Comparison of intrabody efficacies when screened by co-transfection with A53T α-syn in ST14A rat neural progenitor cells. (a). Effect of various intrabodies on proliferation and viability of ST14A cells when transiently co-transfected with mutant A53T α-syn, after 48 h of transfection (MTT assay; LDH cytotoxicity assay). Cells were cultured in 10% FBS medium, at 10 % CO2 and 37°C. Comparison of intrabodies against the empty vector control was performed by ANOVA with Fisher’s probability of least significant differences; *, P< 0.05. A control experiment (MTT assay) against toxic mutant huntingtin protein (htt-72Q-GFP) fails to show any efficacy of the NAC intrabodies against this amyloidogenic species. C4 intrabody specific for htt was included for comparison. (b) Western blots of transient co-transfections of A53T α-syn plus the scFv clones. Exposure time was 30 sec, except as noted. Anti-c-myc identifies intrabody steady-state expression levels, showing stability only for NAC3 and NAC32, and occasionally for NAC24 as shown. (Heavy chain clones NAC1 and NAC14 were omitted from further screening).

Figure 3

Immunocytochemistry of transiently transfected species into ST14A cells showing the cellular localization.
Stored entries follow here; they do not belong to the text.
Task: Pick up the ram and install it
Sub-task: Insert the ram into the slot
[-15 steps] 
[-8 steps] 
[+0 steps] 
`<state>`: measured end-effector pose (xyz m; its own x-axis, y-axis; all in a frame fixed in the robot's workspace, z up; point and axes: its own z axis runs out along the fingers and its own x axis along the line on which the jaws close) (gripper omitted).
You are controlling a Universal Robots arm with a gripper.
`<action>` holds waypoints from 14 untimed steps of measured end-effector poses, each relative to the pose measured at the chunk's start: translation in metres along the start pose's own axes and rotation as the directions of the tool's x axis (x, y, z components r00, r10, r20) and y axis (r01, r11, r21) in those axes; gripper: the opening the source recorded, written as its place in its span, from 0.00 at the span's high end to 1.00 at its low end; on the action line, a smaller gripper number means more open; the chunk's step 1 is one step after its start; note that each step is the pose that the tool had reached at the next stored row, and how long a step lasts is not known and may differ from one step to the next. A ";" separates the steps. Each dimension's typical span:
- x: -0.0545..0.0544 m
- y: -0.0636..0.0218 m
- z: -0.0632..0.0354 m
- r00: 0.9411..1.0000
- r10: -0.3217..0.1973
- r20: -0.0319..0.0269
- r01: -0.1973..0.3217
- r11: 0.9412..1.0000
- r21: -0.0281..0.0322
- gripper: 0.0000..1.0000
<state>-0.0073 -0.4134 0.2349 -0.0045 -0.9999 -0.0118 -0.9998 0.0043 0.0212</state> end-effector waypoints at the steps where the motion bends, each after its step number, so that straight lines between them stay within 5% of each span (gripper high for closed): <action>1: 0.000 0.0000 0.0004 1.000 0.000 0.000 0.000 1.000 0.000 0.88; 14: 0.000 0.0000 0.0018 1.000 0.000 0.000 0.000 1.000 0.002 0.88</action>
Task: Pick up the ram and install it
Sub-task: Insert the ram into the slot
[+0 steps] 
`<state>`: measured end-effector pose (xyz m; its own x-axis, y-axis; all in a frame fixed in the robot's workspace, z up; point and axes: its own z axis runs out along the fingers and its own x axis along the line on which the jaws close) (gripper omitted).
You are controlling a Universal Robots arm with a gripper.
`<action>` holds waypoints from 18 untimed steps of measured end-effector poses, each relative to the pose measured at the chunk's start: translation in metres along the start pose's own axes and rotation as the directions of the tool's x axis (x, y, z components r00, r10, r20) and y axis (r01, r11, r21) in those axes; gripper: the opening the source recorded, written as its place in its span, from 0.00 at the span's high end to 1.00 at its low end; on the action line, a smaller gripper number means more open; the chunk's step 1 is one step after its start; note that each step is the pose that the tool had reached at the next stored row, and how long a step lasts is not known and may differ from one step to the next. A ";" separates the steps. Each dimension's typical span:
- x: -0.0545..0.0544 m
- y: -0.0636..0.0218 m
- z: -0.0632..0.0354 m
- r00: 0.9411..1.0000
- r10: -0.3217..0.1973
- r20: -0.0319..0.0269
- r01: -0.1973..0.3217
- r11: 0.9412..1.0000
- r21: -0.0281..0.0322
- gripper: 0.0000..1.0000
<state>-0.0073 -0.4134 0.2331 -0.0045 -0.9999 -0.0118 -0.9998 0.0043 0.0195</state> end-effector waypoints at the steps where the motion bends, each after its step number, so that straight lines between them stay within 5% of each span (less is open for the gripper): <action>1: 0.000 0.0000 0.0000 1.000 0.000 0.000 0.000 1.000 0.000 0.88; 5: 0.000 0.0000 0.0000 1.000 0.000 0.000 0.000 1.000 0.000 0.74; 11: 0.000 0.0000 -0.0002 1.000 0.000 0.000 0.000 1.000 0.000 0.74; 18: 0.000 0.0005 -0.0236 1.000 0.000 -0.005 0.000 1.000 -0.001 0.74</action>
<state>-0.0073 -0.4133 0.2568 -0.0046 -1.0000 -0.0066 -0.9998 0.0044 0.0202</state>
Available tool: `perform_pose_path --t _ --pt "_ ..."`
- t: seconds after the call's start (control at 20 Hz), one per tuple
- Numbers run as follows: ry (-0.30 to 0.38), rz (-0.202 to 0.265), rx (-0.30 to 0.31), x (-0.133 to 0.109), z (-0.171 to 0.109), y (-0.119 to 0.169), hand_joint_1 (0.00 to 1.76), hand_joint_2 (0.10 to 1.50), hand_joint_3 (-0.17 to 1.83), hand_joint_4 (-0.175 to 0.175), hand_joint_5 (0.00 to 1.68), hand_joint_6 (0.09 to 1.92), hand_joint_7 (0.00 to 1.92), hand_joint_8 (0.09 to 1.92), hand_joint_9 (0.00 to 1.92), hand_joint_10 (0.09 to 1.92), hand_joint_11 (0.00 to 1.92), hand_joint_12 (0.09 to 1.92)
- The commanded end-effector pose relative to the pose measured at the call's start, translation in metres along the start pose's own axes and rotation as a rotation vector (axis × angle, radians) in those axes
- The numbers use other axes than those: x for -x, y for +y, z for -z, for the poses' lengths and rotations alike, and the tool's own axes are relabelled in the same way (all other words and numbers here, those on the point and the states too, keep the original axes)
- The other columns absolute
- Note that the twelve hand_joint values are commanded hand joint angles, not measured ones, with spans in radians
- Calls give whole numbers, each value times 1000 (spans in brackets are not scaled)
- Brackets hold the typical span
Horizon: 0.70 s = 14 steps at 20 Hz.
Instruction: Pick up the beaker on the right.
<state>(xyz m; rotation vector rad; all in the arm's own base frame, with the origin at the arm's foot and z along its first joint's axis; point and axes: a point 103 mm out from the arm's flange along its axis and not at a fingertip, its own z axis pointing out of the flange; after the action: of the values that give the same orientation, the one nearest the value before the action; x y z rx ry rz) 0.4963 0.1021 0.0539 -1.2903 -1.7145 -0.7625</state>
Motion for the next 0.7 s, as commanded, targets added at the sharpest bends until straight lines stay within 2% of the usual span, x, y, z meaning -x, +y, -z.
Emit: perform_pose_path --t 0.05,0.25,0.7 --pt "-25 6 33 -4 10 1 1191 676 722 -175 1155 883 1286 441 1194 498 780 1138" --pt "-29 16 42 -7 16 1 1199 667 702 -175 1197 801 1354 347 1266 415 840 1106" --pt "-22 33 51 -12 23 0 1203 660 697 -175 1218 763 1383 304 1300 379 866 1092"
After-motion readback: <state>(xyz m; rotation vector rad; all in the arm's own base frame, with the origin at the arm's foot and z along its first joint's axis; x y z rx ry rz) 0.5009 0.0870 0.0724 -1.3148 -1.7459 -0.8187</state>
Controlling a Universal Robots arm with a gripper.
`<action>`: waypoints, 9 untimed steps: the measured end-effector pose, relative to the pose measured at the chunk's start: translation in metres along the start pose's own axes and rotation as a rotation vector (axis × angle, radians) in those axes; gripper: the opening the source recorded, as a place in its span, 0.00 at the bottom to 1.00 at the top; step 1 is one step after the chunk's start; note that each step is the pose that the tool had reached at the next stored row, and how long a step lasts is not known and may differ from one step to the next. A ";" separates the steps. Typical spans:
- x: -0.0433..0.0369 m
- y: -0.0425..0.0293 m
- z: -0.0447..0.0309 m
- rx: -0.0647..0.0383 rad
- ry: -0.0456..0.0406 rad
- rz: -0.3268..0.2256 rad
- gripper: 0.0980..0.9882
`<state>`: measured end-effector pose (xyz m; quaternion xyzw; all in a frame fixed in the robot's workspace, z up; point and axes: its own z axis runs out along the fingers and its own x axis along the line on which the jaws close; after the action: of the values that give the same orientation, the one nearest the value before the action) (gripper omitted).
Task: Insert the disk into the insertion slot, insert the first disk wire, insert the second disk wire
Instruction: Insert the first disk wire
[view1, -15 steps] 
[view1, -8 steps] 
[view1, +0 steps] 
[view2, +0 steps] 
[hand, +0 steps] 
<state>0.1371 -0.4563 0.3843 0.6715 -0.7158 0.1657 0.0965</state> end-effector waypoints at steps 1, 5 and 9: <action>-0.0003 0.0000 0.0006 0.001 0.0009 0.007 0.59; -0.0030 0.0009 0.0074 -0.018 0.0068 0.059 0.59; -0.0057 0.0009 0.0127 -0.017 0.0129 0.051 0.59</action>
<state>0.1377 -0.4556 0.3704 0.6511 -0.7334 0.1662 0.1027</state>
All cells were fixed 48 h post-transfection. (a)Cellular localization of overexpressed proteins, mutant α-syn A53T, red channel; mutant htt-72Q-GFP, green channel; NAC32, green channel, NAC32-NLS, green channel. Blue nuclear DAPI stain indicates that NAC32 localization is extranuclear, whereas NAC32 NLS re-locates to the nucleus. (b) Co-transfection of mutant α-syn A53T (red channel) with NAC32 (green channel) shows cytoplasmic co-localization, whereas co-transfection of mutant α-syn A53T (red channel) with NAC32-NLS (green channel) shows intrabody relocalization of mutant α-syn to the nucleus. (c) Control co-transfections with toxic high poly-Q mutant huntingtin Exon1 (htt-72Q) does not display similar nuclear relocalization.

Figure 4

Effect of NAC32 stably-transfected intrabody on aggregation in ST14A cells transfected with mutant A53T α-syn, and synT. (a) Immunochemistry was performed 48 h post-transfection. Visual comparison of ST14A cells with ST14A/NAC32 stable cells transfected with A53T mutant, and comparison of ST14A cells with ST14A/NAC32 stable cells, transfected with synT mutant, alike show diminished aggregation behaviour. (b) Cell number counts with aggregates in both A53T and synT transfections are significantly reduced in NAC32 cell lines.